DIBATTITO/ Mazzarella: preferisco la laicità di Scola a quella di Rodotà

Eugenio Mazzarella lunedì 17 dicembre 2012

Ma cosa avrà mai detto il Cardinale Scola celebrando, nel suo discorso in occasione della festa di Sant’Ambrogio, il XVII centenario dell’Editto costantiniano di Milano del 313, mi sono chiesto, leggendo l’animoso commento di un pur finissimo giurista come Stefano Rodotà qualche giorno dopo su Repubblica? Tanto da fargli affermare senza chiaroscuri che le parole del Cardinale sulle istituzioni che non garantirebbero la libertà religiosa in nome di una presunta neutralità della laicità dello Stato riaccendono antiche polemiche sulla separazione dei poteri, lesive della libertà di tutti?

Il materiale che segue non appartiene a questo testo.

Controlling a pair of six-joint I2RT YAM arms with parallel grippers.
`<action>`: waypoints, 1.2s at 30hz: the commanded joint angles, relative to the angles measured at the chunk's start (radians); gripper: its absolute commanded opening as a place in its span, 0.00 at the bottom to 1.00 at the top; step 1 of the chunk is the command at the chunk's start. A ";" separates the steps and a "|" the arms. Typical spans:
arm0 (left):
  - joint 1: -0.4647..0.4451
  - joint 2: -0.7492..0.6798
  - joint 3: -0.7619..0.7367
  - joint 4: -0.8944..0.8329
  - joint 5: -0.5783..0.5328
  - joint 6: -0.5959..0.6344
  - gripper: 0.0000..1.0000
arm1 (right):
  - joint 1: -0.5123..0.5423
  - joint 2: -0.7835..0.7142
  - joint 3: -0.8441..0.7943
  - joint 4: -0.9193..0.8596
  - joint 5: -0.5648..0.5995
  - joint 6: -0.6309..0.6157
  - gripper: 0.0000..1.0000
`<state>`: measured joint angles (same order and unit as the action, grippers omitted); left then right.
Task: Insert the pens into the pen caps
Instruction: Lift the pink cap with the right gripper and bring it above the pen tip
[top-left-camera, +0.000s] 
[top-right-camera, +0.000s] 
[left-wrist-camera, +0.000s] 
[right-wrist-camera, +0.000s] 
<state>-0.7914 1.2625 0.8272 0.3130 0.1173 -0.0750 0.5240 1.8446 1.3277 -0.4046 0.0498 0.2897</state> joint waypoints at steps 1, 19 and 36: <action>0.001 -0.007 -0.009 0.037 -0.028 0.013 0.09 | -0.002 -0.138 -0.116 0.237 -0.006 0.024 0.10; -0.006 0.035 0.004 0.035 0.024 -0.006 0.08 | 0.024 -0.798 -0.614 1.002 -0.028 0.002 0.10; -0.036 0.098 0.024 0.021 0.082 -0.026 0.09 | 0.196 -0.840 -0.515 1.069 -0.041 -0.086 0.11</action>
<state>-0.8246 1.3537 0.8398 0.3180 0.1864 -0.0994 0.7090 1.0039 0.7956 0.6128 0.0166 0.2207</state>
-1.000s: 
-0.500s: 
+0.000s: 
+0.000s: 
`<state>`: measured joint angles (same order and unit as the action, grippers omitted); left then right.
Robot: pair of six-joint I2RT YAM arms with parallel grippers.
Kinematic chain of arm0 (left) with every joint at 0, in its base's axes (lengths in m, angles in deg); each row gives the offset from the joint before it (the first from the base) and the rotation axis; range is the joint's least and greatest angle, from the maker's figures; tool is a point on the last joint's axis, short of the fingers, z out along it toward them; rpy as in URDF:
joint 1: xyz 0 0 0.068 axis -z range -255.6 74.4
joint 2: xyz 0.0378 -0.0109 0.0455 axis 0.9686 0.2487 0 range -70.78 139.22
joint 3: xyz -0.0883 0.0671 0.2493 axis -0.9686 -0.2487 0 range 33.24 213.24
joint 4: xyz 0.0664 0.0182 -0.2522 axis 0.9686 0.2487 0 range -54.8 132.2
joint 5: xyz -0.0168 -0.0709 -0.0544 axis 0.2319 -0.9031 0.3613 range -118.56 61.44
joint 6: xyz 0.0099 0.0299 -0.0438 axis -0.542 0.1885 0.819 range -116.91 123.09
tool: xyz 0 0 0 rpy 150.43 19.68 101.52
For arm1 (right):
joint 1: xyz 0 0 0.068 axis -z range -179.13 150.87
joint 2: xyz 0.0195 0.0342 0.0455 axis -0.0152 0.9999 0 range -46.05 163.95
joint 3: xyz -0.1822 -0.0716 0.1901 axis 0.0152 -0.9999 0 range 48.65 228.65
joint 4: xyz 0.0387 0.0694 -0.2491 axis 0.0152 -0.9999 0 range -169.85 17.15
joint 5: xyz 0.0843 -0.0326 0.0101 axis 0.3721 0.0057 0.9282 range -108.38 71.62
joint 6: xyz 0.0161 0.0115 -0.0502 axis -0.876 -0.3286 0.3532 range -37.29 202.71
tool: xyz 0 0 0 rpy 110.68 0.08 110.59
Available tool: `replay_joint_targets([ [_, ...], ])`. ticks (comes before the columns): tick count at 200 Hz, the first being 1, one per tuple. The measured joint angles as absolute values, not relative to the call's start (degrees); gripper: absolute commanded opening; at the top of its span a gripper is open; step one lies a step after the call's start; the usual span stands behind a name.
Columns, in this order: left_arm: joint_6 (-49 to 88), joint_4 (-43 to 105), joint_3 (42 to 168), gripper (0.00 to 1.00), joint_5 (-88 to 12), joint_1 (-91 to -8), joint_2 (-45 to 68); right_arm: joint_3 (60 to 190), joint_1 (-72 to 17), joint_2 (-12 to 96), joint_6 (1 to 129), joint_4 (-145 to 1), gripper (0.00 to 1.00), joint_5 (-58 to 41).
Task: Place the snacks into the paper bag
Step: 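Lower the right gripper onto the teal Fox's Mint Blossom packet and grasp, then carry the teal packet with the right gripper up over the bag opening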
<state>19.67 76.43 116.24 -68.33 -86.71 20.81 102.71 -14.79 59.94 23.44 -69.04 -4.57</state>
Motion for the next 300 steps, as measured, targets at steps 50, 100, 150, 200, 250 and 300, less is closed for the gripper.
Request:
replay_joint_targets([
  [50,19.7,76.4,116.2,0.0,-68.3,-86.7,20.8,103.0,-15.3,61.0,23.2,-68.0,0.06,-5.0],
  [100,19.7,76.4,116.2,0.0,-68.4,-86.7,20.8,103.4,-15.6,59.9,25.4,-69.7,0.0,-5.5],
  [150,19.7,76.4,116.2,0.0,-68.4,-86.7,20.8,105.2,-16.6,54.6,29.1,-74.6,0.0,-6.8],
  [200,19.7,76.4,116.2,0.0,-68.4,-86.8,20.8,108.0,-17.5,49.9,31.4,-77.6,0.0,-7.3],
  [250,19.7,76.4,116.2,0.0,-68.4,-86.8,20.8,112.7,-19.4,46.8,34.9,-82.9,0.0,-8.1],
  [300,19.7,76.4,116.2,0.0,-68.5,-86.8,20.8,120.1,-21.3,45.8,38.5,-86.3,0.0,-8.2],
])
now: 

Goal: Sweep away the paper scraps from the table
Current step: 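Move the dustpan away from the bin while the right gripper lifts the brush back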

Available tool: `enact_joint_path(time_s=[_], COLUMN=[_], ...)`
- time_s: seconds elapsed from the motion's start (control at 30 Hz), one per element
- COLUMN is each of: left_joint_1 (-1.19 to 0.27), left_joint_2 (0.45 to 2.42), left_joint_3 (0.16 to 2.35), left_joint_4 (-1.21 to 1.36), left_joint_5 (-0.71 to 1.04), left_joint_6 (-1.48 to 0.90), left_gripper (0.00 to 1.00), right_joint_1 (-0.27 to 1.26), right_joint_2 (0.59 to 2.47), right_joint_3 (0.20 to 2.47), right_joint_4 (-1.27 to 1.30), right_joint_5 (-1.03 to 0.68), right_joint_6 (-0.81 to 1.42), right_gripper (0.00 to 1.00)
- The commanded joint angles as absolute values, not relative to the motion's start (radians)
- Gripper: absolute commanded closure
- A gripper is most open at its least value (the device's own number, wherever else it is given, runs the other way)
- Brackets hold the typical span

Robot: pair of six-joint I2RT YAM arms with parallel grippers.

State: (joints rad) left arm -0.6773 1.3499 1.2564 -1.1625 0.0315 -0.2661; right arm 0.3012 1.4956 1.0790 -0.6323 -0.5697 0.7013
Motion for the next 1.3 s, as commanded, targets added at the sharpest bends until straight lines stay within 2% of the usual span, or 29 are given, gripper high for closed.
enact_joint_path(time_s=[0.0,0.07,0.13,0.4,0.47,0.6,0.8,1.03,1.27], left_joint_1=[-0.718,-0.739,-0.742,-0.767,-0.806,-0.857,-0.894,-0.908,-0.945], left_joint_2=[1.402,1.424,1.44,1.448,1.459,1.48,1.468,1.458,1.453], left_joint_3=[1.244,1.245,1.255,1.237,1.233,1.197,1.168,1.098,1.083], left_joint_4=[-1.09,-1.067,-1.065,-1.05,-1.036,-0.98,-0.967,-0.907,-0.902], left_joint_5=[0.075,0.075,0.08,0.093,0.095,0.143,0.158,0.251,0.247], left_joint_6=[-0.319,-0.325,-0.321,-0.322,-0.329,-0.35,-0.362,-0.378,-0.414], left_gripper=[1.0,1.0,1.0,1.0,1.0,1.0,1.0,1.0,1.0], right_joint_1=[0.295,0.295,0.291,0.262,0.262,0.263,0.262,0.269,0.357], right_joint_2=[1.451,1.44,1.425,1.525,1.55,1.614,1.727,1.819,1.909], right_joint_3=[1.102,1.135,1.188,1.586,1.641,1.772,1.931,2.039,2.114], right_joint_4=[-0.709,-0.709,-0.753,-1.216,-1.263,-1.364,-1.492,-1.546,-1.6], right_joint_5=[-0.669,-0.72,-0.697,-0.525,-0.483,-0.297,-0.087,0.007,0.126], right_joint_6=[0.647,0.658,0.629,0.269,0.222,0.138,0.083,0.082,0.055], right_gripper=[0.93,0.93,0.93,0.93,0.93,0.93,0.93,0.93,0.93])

E sì che, quando sono andato a leggerlo, il discorso del Cardinale voleva celebrare, riprendendo una definizione di Gabrio Lombardi, l’Editto di Milano come l’initium libertatis dell’uomo moderno, l’ingresso cioè della libertà religiosa, e con essa fondamentalmente della libertà di coscienza, fondamento di ogni altra libertà a venire, nella praticabilità pubblica dell’uomo “moderno”, secondo una cronologia storico-speculativa della “modernità” come legata alla predicazione cristiana, che si deve, su basi hegeliane, alla storia della metafisica di Dilthey; come legata al primato, sul “foro pubblico”, del “foro interiore”, che con l’esperienza cristiana della vita si affaccia nella dimensione etico-religiosa, da cui prenderà le mosse per conquistare con la modernità tradizionalmente intesa lo spazio politico.

Ma in sostanza, non cedendo a divagazioni storico-speculative, che cosa ha detto Scola? Che in effetti un ascolto dei movimenti profondi  delle società civili occidentali, soprattutto europee, vede le divisioni più acute “tra cultura secolarista e fenomeno religioso”, più che tra credenti di diverse fedi, come si tende comunemente a pensare. Fatto che a dir la verità mi pare di evidenza se non palmare, almeno a mani aperte, di cui mi pare difficile menare scandalo, quanto meno sotto il profilo dell’analisi.